A relatively incendiary piece of anthro-outrage, Nigel Noble's The Charcoal People stations us on the edge of the Brazilian wilderness—the very edge, in fact, created by the eponymous migrant workers who earn their feeble livings by tearing down trees, burning them in kilns, and then selling the charcoal to steel factories. (The pig iron that results is used in manufacturing industries worldwide, particularly in car production.) The film splits its ire between the decimation of the landscape (the subindustry has already depleted a France-sized chunk of Brazilian forest, and the Amazon jungles are currently being leveled) and the dire life conditions of the workers themselves, most of whom are shockingly articulate.

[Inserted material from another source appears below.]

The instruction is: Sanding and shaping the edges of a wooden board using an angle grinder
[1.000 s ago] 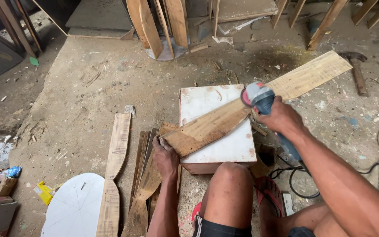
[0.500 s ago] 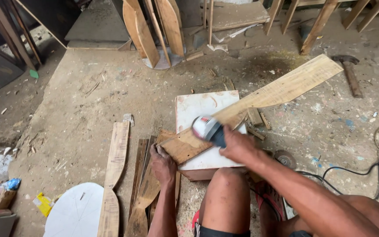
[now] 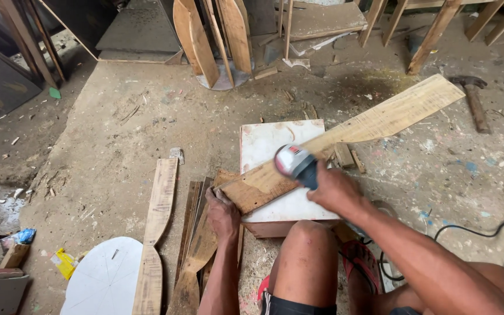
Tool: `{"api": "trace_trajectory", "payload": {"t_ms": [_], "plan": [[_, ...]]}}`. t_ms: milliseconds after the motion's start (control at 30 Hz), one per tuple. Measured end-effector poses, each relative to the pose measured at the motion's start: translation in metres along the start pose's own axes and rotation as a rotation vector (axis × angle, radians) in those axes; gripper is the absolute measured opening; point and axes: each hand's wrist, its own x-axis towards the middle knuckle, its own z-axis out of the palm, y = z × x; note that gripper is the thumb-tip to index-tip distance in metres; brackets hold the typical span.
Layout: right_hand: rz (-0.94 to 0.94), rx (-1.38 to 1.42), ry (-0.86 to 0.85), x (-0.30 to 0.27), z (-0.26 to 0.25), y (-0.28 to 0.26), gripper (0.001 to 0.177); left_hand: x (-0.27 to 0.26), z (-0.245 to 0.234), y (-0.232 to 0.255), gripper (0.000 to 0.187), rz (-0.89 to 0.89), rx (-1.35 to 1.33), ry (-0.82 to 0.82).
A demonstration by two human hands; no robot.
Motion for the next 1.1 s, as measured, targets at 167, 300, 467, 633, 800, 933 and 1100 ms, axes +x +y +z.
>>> {"api": "trace_trajectory", "payload": {"t_ms": [167,300,467,633,800,933,1100], "plan": [[-0.212,-0.112,-0.089,-0.018,0.02,-0.006,0.088,-0.012,-0.013,0.015,0.049,-0.01,0.004,-0.012],[-0.149,-0.139,-0.068,-0.016,-0.004,0.016,0.081,-0.014,-0.019,0.022,0.05,0.007,-0.007,-0.04],[0.078,0.038,0.124,-0.005,-0.055,0.048,0.065,-0.009,-0.011,0.015,0.046,-0.001,0.029,-0.072],[0.068,0.028,0.156,-0.014,-0.056,0.046,0.068,-0.005,-0.016,0.017,0.046,-0.002,0.001,-0.078],[-0.046,-0.03,0.052,-0.016,0.002,0.031,0.075,-0.009,-0.015,0.016,0.046,-0.006,0.003,-0.085],[-0.204,-0.151,-0.003,-0.024,0.024,0.013,0.087,-0.016,-0.026,0.024,0.046,-0.03,0.024,-0.099],[-0.146,-0.169,-0.04,-0.013,0.011,0.042,0.09,0.004,-0.012,0.008,0.046,-0.032,0.039,-0.098]]}}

Even at 70 minutes, The Charcoal People becomes repetitive and hopeless, at least as compared to Erik de Castro's Senta a Pua!, a florid, flag-waving combat ode (complete with animated maps and archival footage) to the Brazilian Air Force's contribution to the Allied effort in Italy during WW II. Slicker even than your average History Channel gloss, the movie consists largely of cuddly septuagenarians spinning helplessly fascinating flyboy mission yarns (this was surely the only squadron to compose an opera out of a comrade's rescue story). This heroic, self-congratulating Brazil contrasts starkly with the wasteland of Noble's film, suggesting a double bill for all political persuasions.